Pick up color one at Cr 2 and warp L3. ***Note the first pin-wrap will wrap only one pin, i.e. the first pin of Cr2’s three-pin group. The rest of L3 will warp as usual. Tie off at Cr 3. (I don’t have a specific photo of this, but you can see the knot in the photo—below the pattern directions—of the finished square still on the loom. I bring the yarn back down around the corner and tie it near the pin labeled “16” in the photo; this way it mimics the usual path of the yarn. This is my personal preference, probably based on how I taught myself to do this technique; you can do it however you like. I use slip knots and keep the knots available in case I need to untie them when I get to that spot during weaving.) If you know the magic knot method of joining ends, you could use that here instead of two slip knots.

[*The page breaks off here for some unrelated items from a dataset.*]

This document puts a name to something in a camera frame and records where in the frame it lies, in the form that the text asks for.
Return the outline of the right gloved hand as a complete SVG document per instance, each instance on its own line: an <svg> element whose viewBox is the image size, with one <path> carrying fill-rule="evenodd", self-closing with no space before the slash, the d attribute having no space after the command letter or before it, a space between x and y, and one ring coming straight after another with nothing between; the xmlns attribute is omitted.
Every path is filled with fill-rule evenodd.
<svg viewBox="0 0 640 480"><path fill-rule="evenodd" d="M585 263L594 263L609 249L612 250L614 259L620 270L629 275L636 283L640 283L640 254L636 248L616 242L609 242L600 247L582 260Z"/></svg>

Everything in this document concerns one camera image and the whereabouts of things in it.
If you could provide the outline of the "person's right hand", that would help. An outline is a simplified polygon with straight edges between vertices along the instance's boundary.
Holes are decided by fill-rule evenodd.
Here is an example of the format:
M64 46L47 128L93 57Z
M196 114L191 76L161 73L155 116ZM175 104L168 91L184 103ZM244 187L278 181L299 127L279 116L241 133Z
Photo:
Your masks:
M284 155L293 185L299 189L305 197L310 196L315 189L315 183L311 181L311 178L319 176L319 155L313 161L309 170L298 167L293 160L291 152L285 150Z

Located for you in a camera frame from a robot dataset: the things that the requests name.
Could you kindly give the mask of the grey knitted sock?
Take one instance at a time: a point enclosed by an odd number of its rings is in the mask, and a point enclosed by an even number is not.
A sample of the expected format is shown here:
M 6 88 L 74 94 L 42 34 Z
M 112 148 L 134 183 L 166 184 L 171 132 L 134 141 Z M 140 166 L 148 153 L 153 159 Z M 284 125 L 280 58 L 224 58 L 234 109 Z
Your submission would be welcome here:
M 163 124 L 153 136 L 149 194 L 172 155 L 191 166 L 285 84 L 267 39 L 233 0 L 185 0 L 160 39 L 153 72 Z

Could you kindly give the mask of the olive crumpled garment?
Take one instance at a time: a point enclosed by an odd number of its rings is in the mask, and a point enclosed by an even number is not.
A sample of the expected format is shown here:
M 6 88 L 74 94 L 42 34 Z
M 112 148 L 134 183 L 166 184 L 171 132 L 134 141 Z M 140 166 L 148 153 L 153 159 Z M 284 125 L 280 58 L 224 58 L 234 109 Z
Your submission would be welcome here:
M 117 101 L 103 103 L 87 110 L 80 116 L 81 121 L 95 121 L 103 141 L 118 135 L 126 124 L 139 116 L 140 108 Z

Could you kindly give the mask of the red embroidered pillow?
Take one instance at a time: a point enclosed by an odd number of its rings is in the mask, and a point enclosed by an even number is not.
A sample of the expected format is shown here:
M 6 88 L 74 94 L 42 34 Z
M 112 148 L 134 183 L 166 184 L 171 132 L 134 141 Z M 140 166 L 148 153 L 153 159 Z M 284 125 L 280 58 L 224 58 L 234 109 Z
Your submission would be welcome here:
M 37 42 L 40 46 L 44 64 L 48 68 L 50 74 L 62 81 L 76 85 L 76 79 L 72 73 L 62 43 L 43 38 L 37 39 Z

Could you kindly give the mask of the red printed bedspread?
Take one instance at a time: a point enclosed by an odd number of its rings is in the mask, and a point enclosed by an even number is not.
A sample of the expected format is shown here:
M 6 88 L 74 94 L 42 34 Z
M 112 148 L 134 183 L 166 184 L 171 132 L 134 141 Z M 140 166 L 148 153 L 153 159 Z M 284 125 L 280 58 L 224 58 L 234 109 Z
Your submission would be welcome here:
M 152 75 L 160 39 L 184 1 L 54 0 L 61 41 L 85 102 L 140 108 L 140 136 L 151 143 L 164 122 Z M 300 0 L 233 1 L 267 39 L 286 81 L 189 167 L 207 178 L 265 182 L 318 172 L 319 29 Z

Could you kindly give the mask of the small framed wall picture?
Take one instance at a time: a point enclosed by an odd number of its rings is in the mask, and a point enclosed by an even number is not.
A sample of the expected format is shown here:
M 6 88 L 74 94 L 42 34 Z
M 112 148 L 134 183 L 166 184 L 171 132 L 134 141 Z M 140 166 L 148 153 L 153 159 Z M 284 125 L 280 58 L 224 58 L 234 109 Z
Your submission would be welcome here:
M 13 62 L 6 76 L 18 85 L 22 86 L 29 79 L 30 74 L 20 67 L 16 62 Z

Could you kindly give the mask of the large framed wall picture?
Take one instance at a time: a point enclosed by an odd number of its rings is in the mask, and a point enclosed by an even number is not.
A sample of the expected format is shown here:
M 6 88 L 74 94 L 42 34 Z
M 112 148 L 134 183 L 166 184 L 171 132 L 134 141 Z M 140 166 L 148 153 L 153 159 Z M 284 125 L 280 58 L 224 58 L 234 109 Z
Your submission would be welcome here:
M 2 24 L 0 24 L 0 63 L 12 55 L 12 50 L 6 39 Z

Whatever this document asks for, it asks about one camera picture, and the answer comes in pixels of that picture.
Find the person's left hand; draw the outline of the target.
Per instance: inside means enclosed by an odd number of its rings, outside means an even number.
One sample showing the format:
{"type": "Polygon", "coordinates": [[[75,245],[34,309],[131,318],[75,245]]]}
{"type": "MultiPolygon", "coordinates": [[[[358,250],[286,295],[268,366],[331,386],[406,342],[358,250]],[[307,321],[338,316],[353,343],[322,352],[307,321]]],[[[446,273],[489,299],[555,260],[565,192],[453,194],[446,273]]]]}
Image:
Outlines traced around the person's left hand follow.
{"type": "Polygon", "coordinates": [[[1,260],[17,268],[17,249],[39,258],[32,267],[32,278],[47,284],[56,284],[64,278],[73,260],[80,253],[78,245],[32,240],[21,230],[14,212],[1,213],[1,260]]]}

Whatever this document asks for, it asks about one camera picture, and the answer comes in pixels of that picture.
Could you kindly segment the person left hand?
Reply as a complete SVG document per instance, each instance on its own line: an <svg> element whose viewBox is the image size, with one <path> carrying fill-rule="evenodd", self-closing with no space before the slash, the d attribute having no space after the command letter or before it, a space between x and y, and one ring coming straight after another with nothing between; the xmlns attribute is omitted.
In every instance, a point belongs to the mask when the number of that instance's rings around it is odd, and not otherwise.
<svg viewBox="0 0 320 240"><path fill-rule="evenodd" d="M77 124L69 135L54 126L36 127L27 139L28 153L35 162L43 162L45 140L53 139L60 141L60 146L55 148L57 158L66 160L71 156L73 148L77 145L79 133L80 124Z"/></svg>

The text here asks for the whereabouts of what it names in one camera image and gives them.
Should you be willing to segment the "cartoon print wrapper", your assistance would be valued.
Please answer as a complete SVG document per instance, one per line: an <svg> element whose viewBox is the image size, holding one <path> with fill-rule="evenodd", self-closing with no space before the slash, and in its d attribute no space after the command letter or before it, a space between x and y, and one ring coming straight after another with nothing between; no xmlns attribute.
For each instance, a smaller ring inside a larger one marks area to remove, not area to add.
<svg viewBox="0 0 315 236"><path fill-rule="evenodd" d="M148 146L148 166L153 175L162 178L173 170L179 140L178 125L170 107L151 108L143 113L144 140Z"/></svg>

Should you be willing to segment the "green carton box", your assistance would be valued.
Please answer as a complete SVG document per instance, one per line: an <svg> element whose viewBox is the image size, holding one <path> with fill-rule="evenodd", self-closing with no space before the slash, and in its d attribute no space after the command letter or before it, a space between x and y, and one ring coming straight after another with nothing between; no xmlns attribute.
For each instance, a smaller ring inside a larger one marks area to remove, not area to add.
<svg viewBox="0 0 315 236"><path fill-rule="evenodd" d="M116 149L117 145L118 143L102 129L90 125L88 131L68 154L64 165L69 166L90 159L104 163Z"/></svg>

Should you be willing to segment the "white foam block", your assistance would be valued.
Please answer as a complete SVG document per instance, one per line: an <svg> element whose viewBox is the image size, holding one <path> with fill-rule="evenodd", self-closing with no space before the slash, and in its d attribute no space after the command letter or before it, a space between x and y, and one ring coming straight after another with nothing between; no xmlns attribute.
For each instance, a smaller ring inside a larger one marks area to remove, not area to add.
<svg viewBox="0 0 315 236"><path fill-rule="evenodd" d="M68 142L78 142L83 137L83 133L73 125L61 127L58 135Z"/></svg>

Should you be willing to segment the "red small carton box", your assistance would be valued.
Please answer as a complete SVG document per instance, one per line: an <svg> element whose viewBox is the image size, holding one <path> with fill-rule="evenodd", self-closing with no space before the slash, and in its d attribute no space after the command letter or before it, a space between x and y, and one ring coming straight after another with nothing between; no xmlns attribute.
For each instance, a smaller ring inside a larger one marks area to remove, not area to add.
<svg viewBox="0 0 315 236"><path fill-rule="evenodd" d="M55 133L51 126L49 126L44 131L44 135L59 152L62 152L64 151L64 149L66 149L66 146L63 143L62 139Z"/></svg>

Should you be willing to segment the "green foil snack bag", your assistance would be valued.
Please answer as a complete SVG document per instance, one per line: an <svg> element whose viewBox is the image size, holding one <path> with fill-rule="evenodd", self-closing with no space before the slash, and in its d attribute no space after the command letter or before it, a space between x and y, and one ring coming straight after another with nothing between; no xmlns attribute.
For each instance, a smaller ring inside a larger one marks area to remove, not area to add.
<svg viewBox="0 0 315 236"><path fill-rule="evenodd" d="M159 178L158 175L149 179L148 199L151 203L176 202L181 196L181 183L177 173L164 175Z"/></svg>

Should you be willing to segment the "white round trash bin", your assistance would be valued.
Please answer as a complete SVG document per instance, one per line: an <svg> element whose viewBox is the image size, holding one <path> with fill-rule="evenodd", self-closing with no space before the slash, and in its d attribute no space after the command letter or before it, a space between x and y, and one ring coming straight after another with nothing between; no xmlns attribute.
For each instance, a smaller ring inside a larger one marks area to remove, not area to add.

Wrap the color two yarn five times around the pins; cut; thread needle; begin weaving.
***Notice, in the photo below, where the needle is inserted: it goes in between pins 2 and 3 of Cr2’s three-pin group—same as usual—but the yarn is coming down from above instead around the corner from below. There is NO OUTER LOOP to go through (or “over” as some call that action); you’re about to create one. The square will end up looking as usual with its oddly shaped Cr2 knob.
Here’s a close-up of Row 1: Plain weave (P) completed.
R2: (P-3, O-3) x 5; U-1
R3: P-4; (U-3, P-3) x 4; U-3
Repeat R2 on even numbered rows (2, 4, 6, 8, 10, 12, 14),
Repeat R3 on odd numbered rows (3, 5, 7, 9, 11, 13, 15).

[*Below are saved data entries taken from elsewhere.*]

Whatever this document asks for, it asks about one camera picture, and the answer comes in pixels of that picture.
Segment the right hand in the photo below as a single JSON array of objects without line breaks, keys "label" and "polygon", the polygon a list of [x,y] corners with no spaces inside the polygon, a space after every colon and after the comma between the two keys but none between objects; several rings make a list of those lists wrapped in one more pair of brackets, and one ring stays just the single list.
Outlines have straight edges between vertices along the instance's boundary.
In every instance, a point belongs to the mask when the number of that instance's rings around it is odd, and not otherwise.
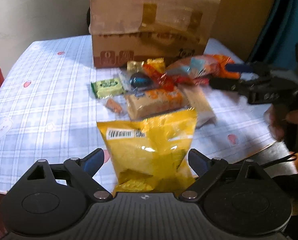
[{"label": "right hand", "polygon": [[282,141],[288,132],[288,125],[298,127],[298,109],[288,111],[285,105],[271,105],[265,111],[264,119],[272,137],[276,141]]}]

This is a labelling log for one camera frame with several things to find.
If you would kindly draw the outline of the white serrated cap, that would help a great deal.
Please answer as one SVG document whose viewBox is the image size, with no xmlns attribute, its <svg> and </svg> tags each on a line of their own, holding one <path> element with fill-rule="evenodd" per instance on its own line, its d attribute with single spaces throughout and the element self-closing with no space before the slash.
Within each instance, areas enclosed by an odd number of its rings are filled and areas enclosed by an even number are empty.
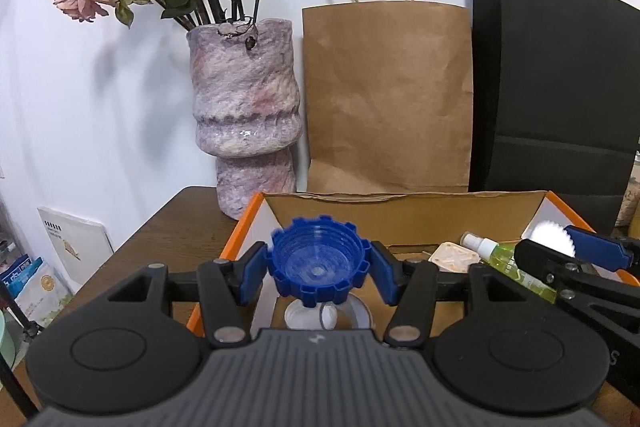
<svg viewBox="0 0 640 427">
<path fill-rule="evenodd" d="M 570 234 L 561 225 L 552 221 L 541 221 L 533 226 L 526 237 L 542 246 L 546 246 L 560 254 L 575 257 L 575 245 Z"/>
</svg>

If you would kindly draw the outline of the white square adapter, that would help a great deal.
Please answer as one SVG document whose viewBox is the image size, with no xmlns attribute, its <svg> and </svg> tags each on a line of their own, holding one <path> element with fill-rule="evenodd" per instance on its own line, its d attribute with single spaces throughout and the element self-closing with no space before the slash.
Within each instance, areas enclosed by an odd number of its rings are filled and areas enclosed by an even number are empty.
<svg viewBox="0 0 640 427">
<path fill-rule="evenodd" d="M 480 263 L 480 256 L 469 248 L 444 242 L 434 250 L 428 260 L 437 265 L 442 272 L 465 274 L 471 265 Z"/>
</svg>

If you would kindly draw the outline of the green spray bottle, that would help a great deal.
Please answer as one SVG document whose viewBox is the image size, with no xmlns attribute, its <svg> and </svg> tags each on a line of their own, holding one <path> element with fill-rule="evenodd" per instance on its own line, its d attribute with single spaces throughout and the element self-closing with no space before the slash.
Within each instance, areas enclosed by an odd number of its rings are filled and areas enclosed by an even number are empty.
<svg viewBox="0 0 640 427">
<path fill-rule="evenodd" d="M 556 292 L 553 288 L 535 279 L 526 272 L 518 269 L 514 259 L 514 244 L 500 244 L 488 237 L 480 237 L 471 232 L 465 232 L 460 239 L 460 245 L 478 254 L 480 260 L 490 265 L 500 273 L 510 277 L 534 294 L 549 303 L 554 303 Z"/>
</svg>

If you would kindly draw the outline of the blue plastic jar lid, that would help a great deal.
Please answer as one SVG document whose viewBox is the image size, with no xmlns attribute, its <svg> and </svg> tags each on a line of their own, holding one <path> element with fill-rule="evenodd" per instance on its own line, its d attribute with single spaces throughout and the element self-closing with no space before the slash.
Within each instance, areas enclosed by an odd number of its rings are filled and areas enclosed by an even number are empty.
<svg viewBox="0 0 640 427">
<path fill-rule="evenodd" d="M 295 218 L 274 231 L 271 240 L 266 262 L 278 293 L 295 297 L 306 308 L 341 305 L 370 270 L 371 243 L 350 222 L 329 216 Z"/>
</svg>

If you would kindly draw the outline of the clear food container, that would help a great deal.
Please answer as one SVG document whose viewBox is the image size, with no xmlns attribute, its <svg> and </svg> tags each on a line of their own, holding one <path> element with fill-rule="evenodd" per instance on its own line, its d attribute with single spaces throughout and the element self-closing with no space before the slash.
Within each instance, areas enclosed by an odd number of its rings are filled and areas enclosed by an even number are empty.
<svg viewBox="0 0 640 427">
<path fill-rule="evenodd" d="M 615 225 L 616 227 L 628 227 L 634 213 L 639 204 L 640 198 L 640 155 L 636 152 L 634 156 L 634 165 L 631 169 L 631 174 L 626 187 L 625 194 L 623 196 L 622 203 L 620 204 L 620 211 L 618 212 Z"/>
</svg>

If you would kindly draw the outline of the red cardboard box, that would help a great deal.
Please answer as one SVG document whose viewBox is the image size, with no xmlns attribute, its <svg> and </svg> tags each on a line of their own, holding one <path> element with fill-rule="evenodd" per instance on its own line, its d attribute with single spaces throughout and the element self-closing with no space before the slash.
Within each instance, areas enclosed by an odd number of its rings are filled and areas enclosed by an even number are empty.
<svg viewBox="0 0 640 427">
<path fill-rule="evenodd" d="M 328 215 L 352 222 L 358 234 L 383 243 L 401 259 L 456 243 L 465 232 L 514 243 L 529 236 L 541 221 L 588 223 L 552 192 L 416 193 L 405 195 L 255 194 L 231 233 L 221 257 L 236 260 L 258 241 L 269 244 L 271 233 L 298 217 Z"/>
</svg>

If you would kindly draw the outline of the white booklet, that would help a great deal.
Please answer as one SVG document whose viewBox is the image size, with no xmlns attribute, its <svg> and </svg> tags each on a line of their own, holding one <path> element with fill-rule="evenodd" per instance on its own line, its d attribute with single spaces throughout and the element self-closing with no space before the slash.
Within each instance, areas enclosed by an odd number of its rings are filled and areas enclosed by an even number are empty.
<svg viewBox="0 0 640 427">
<path fill-rule="evenodd" d="M 76 293 L 114 254 L 106 228 L 100 222 L 48 207 L 39 207 L 38 213 Z"/>
</svg>

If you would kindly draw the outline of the black paper bag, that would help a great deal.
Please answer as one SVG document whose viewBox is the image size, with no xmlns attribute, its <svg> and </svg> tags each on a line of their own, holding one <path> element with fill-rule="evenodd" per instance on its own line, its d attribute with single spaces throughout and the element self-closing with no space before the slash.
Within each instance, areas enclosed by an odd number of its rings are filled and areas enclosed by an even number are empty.
<svg viewBox="0 0 640 427">
<path fill-rule="evenodd" d="M 614 228 L 639 142 L 639 12 L 620 0 L 473 0 L 469 188 L 555 193 Z"/>
</svg>

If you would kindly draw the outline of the blue white package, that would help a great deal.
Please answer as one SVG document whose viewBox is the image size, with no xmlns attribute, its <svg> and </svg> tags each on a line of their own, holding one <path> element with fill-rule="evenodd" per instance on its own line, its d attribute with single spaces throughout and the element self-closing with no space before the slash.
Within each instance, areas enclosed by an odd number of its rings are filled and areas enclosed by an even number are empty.
<svg viewBox="0 0 640 427">
<path fill-rule="evenodd" d="M 48 327 L 73 297 L 54 269 L 41 258 L 18 258 L 1 280 L 29 321 L 42 327 Z"/>
</svg>

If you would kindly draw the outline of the brown paper bag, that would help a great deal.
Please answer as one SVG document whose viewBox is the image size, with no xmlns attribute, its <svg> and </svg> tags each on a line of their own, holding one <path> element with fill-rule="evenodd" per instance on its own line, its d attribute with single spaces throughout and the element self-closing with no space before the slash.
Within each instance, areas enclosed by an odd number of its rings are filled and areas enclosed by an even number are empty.
<svg viewBox="0 0 640 427">
<path fill-rule="evenodd" d="M 472 147 L 468 11 L 421 0 L 303 10 L 311 193 L 464 192 Z"/>
</svg>

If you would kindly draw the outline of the purple marbled vase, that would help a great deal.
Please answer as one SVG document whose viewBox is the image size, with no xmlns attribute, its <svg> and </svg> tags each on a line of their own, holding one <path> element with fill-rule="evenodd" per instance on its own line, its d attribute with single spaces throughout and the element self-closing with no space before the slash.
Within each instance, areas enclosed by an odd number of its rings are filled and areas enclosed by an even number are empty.
<svg viewBox="0 0 640 427">
<path fill-rule="evenodd" d="M 257 193 L 295 190 L 303 132 L 290 20 L 198 26 L 186 34 L 195 142 L 216 158 L 220 210 L 242 216 Z"/>
</svg>

It’s appropriate to end with a photo of the finished square. (If I’ve used the front view at the beginning of the post I’ll often post the reverse side of the square here.)

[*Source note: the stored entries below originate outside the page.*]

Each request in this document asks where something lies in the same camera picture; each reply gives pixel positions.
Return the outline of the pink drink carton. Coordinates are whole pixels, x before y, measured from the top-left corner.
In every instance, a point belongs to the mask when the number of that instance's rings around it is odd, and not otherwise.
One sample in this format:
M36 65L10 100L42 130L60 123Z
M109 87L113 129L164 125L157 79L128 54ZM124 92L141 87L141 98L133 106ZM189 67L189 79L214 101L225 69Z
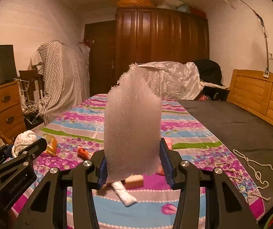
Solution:
M172 150L172 138L164 137L168 149Z

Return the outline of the orange bag on wardrobe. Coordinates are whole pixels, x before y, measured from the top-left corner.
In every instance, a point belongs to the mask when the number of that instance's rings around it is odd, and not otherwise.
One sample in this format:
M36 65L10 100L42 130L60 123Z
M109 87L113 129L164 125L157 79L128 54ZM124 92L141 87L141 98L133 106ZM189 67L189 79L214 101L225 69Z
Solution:
M119 0L116 2L118 7L122 8L155 8L155 4L151 0Z

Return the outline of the dark wooden wardrobe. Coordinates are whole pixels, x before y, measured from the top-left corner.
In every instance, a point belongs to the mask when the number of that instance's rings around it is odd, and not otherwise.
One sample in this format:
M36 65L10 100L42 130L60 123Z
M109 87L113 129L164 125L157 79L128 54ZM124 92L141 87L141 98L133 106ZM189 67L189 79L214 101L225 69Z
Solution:
M209 58L207 19L174 10L119 8L116 12L114 78L132 63Z

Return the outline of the grey striped cloth cover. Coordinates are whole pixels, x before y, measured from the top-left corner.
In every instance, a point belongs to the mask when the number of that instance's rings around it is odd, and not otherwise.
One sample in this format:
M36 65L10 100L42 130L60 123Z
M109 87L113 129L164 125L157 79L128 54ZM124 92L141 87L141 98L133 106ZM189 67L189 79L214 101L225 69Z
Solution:
M47 125L90 96L90 47L79 42L68 46L58 40L42 44L30 59L30 67L43 77L39 115Z

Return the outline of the dark grey mattress cover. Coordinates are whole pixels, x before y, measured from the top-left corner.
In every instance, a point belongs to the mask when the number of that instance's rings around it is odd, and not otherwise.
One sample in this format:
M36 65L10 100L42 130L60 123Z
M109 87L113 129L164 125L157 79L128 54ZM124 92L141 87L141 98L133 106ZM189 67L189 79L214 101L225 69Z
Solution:
M180 100L179 103L230 150L261 164L273 165L273 126L224 101ZM268 174L273 178L273 171Z

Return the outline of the white tissue wad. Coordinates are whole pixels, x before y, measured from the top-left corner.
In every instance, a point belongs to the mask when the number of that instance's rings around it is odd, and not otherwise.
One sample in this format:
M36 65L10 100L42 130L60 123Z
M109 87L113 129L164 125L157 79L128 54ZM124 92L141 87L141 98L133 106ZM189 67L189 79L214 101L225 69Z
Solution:
M21 134L19 134L13 144L12 147L12 156L14 158L18 157L19 152L21 152L23 149L31 145L37 140L37 136L34 132L31 130L27 130Z

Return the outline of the yellow snack wrapper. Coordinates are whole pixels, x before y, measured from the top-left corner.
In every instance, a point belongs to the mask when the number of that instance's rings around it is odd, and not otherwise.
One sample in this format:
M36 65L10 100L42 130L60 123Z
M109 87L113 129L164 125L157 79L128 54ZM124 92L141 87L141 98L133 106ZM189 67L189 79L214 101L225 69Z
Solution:
M44 150L45 154L50 154L52 156L57 155L57 140L54 136L50 134L43 134L42 138L44 138L47 142L46 150Z

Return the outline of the beige sponge block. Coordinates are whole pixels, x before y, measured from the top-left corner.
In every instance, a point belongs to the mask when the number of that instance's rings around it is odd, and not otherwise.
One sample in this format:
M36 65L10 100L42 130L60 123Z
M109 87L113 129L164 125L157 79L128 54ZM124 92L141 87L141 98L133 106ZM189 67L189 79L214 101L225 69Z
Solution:
M144 177L143 175L131 175L124 180L126 189L136 189L143 187Z

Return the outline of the white satin cloth cover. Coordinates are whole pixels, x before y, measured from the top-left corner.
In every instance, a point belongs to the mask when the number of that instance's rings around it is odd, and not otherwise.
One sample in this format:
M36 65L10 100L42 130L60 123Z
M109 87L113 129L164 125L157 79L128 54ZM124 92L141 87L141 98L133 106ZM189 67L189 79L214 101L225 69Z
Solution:
M160 98L193 100L203 89L198 68L193 62L154 61L129 66L130 69L133 67Z

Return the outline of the dark wooden door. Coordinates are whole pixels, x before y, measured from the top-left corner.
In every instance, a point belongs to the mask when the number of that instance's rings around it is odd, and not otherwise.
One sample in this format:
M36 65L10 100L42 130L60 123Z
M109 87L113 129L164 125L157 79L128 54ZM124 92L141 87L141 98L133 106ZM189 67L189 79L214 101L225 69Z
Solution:
M106 94L114 81L116 21L85 25L84 43L90 47L90 95Z

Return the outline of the wooden chest of drawers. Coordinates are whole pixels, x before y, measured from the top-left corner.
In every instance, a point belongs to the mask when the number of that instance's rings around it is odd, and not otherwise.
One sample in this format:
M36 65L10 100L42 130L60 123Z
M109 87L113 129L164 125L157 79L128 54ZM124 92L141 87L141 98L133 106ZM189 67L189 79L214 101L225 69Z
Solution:
M17 81L0 85L0 138L13 141L26 131Z

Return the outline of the white pillows on wardrobe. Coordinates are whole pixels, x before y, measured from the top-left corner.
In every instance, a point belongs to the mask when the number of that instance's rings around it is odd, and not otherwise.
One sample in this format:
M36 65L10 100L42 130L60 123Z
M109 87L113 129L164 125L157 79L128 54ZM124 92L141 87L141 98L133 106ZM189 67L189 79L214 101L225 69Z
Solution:
M157 6L157 8L176 10L176 11L184 12L187 14L191 13L190 7L180 0L164 0L162 4Z

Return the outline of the wooden bed headboard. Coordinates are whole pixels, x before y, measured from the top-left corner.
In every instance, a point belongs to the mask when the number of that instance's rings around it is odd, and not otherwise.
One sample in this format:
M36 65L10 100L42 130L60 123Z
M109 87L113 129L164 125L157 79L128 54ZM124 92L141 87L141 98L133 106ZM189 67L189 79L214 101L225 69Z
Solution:
M273 73L265 78L262 71L235 69L227 102L245 109L273 126Z

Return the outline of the black clothes pile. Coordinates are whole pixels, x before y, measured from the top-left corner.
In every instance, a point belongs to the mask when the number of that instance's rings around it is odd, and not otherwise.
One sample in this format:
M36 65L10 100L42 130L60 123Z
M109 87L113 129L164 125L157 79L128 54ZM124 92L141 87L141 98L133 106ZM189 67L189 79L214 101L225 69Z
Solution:
M200 79L202 81L223 86L221 83L222 73L220 65L208 59L195 60L194 64L198 68Z

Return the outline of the white cloth bundle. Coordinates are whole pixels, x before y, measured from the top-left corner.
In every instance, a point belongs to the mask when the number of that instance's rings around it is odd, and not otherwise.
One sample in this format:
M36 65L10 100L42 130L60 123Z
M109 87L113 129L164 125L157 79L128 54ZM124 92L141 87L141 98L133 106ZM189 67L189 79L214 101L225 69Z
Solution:
M128 193L121 181L112 182L111 187L125 207L130 207L137 203L137 199Z

You may also include reference to other, similar patterns from the pattern booklets on the eloomanation website.
I also frequently add more information/photos here as the week goes on, such as further challenges: different color combinations, adding beads, other ways to warp the loom:
You can also modify the 1/3, 2/4 two-color warping by tying color two onto the loom at Cr2. Warp L3 as described above. Weave L4 from the top of the loom down—your final yarn tail will end up at Cr1.
- Begin with a photo, the square’s title and origin, and other pertinent comments or information to introduce your project.
- List of abbreviations—include at your discretion
- List of yarn brands and colors—include at your discretion
- If you’re using a special technique or warping pattern, describe it—including photos, if necessary
- Pattern instructions—you’re welcome to use my style or your own
- Photo of finished square
- Other pertinent information
*ANSWER to trivia question: Mrs. Elton as played by Juliet Stevenson in the Gwyneth Paltrow version of Sense and Sensibility originally written by Jane Austen. (Just wanted to see how many proper nouns I could cram into one sentence.) She’s always saying that her friends tell her she’s a great wit or great pianist or has wonderful taste in music—her humble way of bragging.